How would you do the sequential losses for this example from the CFA institute? Would it be the same? A first, then B, then C?
Exhibit 3
CMO01: SequentialPay CMO Structure with Four Tranches
Tranche Par Amt coupon
A 389 5.5%
B 72 5.5
C 193 5.5
D 146 5.5
Payment rules: For payment of monthly coupon interest: Disburse monthly coupon interest to each tranche on the basis of the amount of principal outstanding for each tranche at the beginning of the month. For disbursement of principal payments: Disburse principal payments to Tranche A until it is completely paid off. After Tranche A is completely paid off, disburse principal payments to Tranche B until it is completely paid off. After Tranche B is completely paid off, disburse principal payments to Tranche C until it is completely paid off. After Tranche C is completely paid off, disburse principal payments to Tranche D until it is completely paid off.
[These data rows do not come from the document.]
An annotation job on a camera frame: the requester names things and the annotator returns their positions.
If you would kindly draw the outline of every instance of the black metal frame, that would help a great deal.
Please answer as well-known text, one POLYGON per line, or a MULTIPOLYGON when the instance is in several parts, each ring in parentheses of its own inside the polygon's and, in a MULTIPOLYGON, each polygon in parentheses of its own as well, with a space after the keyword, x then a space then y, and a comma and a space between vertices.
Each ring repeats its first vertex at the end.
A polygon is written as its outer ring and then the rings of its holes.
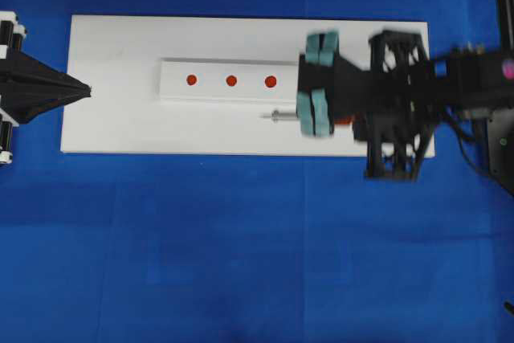
MULTIPOLYGON (((504 50, 514 49, 514 0, 497 0, 500 39, 504 50)), ((514 194, 514 108, 493 112, 487 120, 491 175, 514 194)))

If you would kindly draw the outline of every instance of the blue fabric surface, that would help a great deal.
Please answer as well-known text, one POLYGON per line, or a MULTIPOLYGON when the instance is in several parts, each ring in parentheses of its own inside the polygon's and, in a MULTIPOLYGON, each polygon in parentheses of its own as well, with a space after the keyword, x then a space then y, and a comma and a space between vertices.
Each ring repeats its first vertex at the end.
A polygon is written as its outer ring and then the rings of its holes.
MULTIPOLYGON (((0 10, 28 27, 27 54, 63 71, 74 13, 423 20, 432 55, 499 42, 495 0, 0 10)), ((514 202, 467 167, 449 129, 419 182, 396 184, 365 181, 362 158, 63 155, 61 123, 58 110, 17 130, 0 170, 1 342, 514 338, 502 308, 514 300, 514 202)))

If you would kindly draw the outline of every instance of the robotic arm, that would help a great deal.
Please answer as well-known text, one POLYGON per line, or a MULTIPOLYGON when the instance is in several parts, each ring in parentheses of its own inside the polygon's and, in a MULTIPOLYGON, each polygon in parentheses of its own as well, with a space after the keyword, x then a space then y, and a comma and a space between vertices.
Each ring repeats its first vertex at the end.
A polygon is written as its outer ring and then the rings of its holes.
POLYGON ((388 30, 369 45, 364 71, 340 56, 337 32, 309 35, 296 104, 306 136, 331 136, 337 124, 352 123, 355 141, 367 143, 367 178, 413 181, 440 124, 450 125, 463 151, 463 141, 478 136, 460 121, 484 122, 514 105, 514 51, 454 51, 429 60, 420 34, 388 30), (392 154, 382 152, 384 144, 392 154))
POLYGON ((91 95, 91 88, 23 54, 25 27, 0 11, 0 166, 10 164, 13 128, 91 95))

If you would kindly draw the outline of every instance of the red dot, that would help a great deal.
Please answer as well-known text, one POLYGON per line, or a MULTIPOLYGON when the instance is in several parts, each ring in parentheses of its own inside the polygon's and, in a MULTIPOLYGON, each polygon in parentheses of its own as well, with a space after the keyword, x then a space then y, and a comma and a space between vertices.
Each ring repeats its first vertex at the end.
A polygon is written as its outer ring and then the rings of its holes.
POLYGON ((276 78, 274 76, 267 76, 264 80, 266 87, 273 88, 276 86, 276 78))
POLYGON ((190 76, 187 76, 187 84, 189 86, 193 86, 194 84, 196 84, 196 76, 194 76, 193 74, 191 74, 190 76))
POLYGON ((230 87, 235 86, 236 83, 238 83, 238 79, 235 76, 228 76, 226 78, 226 84, 230 87))

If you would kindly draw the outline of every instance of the white board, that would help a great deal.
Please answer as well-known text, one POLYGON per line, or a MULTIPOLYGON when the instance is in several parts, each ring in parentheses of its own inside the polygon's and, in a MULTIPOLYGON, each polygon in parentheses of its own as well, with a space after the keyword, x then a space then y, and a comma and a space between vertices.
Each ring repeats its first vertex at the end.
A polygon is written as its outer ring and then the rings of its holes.
MULTIPOLYGON (((74 16, 68 72, 92 86, 92 98, 65 108, 61 149, 364 156, 365 145, 353 141, 350 128, 337 128, 333 138, 320 140, 302 137, 297 122, 261 117, 284 110, 283 100, 162 99, 161 69, 173 61, 190 62, 192 72, 200 72, 195 63, 211 61, 296 63, 307 34, 333 29, 339 31, 341 54, 367 68, 368 38, 384 28, 419 31, 428 48, 424 22, 74 16)), ((211 99, 212 92, 206 96, 211 99)))
Remember that a CMO is created by redistributing the cash flows—interest payments and principal repayments—to the various tranches on the basis of a set of payment rules. The payment rules at the bottom of Exhibit 3 describe how the cash flows from the mortgage passthrough security are to be distributed to the four tranches. CMO01 has separate rules for the interest payment and the principal repayment, the latter being the sum of the scheduled principal repayment and the prepayments.
Comments
So as per your other question, credit tranches and prepayment tranches doesn't necessarily have to be the same. Tranche A principal is paid first, but it could just be that Tranche A investors want a shorter repayment timeline.
In the absence of any extra information I would say credit tranches follows prepayment tranches (i.e. A,B,C,D) given the coupon rate is the same across the board.